▸ **ASSIGNED TASK**: Exactly as they stand, the data below are to be printed again.

▸ **SUPPLIED INFORMATION**:
◆ ◆ ◆ ◆ ◆ ◆ ◆

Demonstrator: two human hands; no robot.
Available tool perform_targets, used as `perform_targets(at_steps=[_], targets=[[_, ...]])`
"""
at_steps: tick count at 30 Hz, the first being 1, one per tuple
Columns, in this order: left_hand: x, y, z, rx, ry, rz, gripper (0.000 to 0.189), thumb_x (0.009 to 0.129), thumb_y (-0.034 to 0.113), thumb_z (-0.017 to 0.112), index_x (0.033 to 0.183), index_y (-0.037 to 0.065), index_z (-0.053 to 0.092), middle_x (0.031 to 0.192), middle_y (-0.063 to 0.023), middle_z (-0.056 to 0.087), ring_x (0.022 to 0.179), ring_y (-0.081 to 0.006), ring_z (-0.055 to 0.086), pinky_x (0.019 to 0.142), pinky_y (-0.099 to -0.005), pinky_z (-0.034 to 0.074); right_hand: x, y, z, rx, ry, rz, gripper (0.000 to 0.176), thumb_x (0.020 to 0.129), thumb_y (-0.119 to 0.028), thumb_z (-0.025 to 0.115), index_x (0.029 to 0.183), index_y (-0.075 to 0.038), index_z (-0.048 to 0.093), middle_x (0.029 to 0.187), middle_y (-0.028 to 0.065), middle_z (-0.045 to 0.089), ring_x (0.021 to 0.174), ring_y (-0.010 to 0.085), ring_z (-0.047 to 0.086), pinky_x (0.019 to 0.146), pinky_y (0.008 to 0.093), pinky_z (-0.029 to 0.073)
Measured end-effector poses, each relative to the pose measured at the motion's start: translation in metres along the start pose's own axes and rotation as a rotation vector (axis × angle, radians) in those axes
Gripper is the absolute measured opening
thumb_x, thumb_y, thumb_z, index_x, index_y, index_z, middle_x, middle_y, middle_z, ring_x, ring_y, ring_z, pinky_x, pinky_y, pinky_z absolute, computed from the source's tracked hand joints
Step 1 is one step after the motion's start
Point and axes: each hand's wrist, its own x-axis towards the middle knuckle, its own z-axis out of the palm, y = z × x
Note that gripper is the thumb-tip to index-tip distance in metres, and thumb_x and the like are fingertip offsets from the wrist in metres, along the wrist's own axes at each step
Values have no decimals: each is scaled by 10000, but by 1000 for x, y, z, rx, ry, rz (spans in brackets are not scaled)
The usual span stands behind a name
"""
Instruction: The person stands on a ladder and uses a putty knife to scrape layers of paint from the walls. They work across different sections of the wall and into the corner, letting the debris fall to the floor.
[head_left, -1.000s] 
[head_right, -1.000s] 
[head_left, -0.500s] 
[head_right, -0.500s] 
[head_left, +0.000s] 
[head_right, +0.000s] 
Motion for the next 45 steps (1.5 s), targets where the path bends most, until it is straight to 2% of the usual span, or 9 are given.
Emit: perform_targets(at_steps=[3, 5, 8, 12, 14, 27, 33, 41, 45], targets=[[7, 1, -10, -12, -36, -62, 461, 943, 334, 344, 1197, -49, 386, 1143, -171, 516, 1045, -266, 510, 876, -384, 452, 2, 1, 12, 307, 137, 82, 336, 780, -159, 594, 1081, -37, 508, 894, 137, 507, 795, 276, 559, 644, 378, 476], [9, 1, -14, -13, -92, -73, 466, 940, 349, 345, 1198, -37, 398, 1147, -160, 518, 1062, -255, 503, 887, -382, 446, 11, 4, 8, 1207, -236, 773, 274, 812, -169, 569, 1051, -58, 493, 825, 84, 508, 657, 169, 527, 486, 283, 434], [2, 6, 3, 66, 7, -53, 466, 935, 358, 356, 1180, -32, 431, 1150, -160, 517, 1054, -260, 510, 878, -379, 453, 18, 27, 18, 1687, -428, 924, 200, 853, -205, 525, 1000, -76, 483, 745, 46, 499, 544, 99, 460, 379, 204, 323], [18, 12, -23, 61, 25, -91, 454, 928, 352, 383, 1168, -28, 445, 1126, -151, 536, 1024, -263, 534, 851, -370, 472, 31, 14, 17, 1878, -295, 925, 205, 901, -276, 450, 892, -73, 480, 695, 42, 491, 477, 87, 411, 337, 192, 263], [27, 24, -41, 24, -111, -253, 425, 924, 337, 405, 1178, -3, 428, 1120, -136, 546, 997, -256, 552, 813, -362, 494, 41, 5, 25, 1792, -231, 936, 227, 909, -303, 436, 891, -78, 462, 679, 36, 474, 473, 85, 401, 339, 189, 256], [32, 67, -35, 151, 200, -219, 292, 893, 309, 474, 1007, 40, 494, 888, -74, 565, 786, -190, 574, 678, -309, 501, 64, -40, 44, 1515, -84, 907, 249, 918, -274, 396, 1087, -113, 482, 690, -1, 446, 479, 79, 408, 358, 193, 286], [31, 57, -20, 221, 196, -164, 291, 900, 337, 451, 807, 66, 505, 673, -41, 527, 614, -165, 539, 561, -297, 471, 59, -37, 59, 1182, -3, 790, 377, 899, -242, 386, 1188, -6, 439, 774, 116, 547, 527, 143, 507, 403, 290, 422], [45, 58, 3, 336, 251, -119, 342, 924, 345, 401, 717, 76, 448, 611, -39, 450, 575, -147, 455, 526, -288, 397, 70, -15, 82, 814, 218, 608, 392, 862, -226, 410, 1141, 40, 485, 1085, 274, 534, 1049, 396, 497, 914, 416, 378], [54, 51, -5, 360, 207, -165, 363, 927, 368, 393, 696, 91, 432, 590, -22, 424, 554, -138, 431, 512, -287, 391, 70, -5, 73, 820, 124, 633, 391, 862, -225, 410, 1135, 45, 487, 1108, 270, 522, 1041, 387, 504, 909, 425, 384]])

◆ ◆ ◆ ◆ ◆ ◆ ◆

▸ **PROBLEM SOLUTION**:
Demonstrator: two human hands; no robot.
Available tool perform_targets, used as `perform_targets(at_steps=[_], targets=[[_, ...]])`
"""
at_steps: tick count at 30 Hz, the first being 1, one per tuple
Columns, in this order: left_hand: x, y, z, rx, ry, rz, gripper (0.000 to 0.189), thumb_x (0.009 to 0.129), thumb_y (-0.034 to 0.113), thumb_z (-0.017 to 0.112), index_x (0.033 to 0.183), index_y (-0.037 to 0.065), index_z (-0.053 to 0.092), middle_x (0.031 to 0.192), middle_y (-0.063 to 0.023), middle_z (-0.056 to 0.087), ring_x (0.022 to 0.179), ring_y (-0.081 to 0.006), ring_z (-0.055 to 0.086), pinky_x (0.019 to 0.142), pinky_y (-0.099 to -0.005), pinky_z (-0.034 to 0.074); right_hand: x, y, z, rx, ry, rz, gripper (0.000 to 0.176), thumb_x (0.020 to 0.129), thumb_y (-0.119 to 0.028), thumb_z (-0.025 to 0.115), index_x (0.029 to 0.183), index_y (-0.075 to 0.038), index_z (-0.048 to 0.093), middle_x (0.029 to 0.187), middle_y (-0.028 to 0.065), middle_z (-0.045 to 0.089), ring_x (0.021 to 0.174), ring_y (-0.010 to 0.085), ring_z (-0.047 to 0.086), pinky_x (0.019 to 0.146), pinky_y (0.008 to 0.093), pinky_z (-0.029 to 0.073)
Measured end-effector poses, each relative to the pose measured at the motion's start: translation in metres along the start pose's own axes and rotation as a rotation vector (axis × angle, radians) in those axes
Gripper is the absolute measured opening
thumb_x, thumb_y, thumb_z, index_x, index_y, index_z, middle_x, middle_y, middle_z, ring_x, ring_y, ring_z, pinky_x, pinky_y, pinky_z absolute, computed from the source's tracked hand joints
Step 1 is one step after the motion's start
Point and axes: each hand's wrist, its own x-axis towards the middle knuckle, its own z-axis out of the palm, y = z × x
Note that gripper is the thumb-tip to index-tip distance in metres, and thumb_x and the like are fingertip offsets from the wrist in metres, along the wrist's own axes at each step
Values have no decimals: each is scaled by 10000, but by 1000 for x, y, z, rx, ry, rz (spans in brackets are not scaled)
The usual span stands behind a name
"""
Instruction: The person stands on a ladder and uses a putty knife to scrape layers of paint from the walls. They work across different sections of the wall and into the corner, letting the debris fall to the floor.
[head_left, -1.000s] 
[head_right, -1.000s] 
[head_left, -0.500s] 
[head_right, -0.500s] 
[head_left, +0.000s] 
[head_right, +0.000s] 
Motion for the next 45 steps (1.5 s), targets where the path bends most, until it is straight to 2% of the usual span, or 9 are given.
Emit: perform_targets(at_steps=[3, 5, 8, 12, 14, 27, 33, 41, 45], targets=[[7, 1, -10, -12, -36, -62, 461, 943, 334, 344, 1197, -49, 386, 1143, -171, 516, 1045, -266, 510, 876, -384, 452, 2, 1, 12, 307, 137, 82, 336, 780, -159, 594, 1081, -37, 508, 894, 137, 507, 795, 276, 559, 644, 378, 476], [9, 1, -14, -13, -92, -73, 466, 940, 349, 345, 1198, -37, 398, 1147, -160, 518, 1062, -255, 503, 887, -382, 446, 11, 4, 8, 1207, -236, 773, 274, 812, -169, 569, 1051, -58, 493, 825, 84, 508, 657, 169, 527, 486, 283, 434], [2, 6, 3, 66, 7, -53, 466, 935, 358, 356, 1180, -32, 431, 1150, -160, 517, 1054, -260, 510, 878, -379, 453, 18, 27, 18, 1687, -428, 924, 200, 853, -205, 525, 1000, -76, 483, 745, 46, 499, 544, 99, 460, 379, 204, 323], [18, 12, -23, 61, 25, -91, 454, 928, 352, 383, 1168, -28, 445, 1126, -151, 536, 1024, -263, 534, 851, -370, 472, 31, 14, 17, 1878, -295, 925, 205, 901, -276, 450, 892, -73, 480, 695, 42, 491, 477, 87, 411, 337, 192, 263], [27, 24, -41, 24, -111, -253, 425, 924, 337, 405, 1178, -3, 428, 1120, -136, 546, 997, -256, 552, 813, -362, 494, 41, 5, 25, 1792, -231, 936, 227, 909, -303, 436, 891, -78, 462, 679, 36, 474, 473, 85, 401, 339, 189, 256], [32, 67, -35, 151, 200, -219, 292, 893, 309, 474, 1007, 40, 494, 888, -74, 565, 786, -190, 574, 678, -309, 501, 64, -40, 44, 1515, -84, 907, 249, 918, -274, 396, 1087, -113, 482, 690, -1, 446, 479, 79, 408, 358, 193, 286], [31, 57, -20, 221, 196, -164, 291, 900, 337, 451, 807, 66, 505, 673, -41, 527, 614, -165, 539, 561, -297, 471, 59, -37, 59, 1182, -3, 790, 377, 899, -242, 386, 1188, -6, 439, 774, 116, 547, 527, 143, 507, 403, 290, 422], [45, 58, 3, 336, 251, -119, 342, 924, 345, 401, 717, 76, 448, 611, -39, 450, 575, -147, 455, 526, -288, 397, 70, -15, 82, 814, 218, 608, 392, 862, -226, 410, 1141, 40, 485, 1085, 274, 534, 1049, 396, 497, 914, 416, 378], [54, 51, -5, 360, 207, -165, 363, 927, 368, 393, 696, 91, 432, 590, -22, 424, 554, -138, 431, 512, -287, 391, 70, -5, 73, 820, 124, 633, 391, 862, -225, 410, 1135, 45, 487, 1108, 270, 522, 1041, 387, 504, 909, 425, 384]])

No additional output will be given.